Given data:
######

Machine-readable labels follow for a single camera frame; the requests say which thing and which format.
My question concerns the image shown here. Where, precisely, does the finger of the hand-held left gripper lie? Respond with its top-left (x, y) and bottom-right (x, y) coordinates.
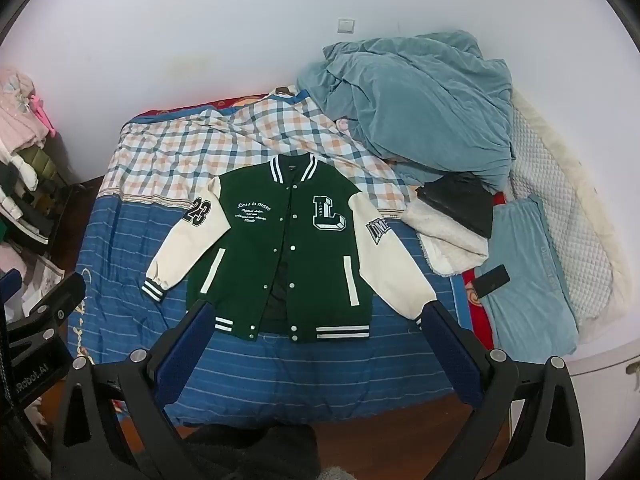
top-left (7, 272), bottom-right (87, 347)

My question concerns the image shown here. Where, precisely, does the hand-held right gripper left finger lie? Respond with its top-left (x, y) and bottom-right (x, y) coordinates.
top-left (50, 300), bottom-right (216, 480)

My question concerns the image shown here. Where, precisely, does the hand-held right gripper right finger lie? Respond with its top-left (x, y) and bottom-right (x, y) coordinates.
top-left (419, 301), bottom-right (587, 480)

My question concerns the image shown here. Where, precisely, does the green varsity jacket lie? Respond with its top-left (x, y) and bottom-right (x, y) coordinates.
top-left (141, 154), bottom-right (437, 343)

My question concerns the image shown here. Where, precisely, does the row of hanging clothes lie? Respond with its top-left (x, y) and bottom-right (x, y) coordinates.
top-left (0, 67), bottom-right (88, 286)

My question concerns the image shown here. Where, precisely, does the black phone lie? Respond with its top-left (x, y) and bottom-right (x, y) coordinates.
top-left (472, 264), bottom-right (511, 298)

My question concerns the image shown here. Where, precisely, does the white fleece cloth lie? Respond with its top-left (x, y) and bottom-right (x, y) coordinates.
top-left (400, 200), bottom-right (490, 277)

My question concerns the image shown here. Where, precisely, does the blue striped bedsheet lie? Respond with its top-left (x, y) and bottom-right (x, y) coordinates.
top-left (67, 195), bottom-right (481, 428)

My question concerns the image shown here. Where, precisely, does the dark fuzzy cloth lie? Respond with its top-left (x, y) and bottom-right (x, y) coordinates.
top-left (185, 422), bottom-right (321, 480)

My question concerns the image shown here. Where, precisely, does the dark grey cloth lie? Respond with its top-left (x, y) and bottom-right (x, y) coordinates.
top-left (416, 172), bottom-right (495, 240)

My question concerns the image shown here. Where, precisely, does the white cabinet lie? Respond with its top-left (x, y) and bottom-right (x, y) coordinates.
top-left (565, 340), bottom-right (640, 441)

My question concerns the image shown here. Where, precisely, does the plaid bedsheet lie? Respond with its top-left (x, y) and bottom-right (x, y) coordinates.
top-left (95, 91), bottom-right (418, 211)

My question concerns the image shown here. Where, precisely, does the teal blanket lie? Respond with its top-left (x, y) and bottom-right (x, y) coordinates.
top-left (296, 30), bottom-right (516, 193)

######

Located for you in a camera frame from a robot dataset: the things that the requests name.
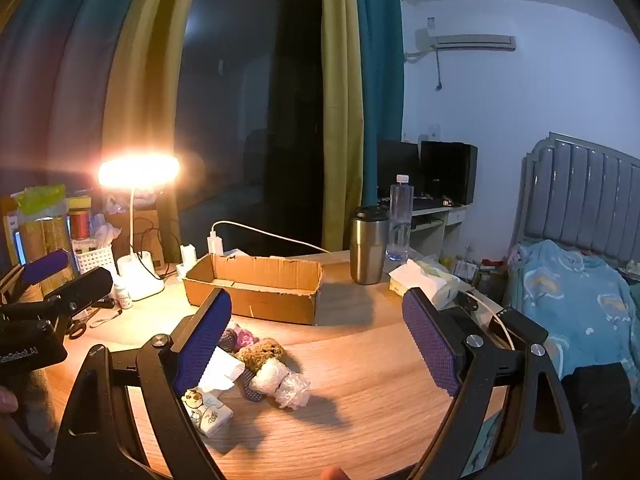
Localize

######

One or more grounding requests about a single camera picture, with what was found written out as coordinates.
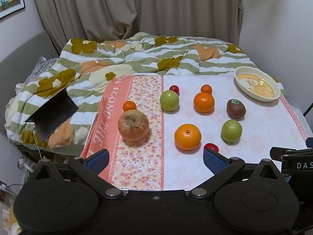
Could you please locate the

######

Task: Wherever a line of the entries holds the string "frame", copy that line.

Task response:
Machine-readable labels follow for a single camera frame; the requests say which thing and which format.
Located for you in a camera frame from a robot dataset: the things that the requests name.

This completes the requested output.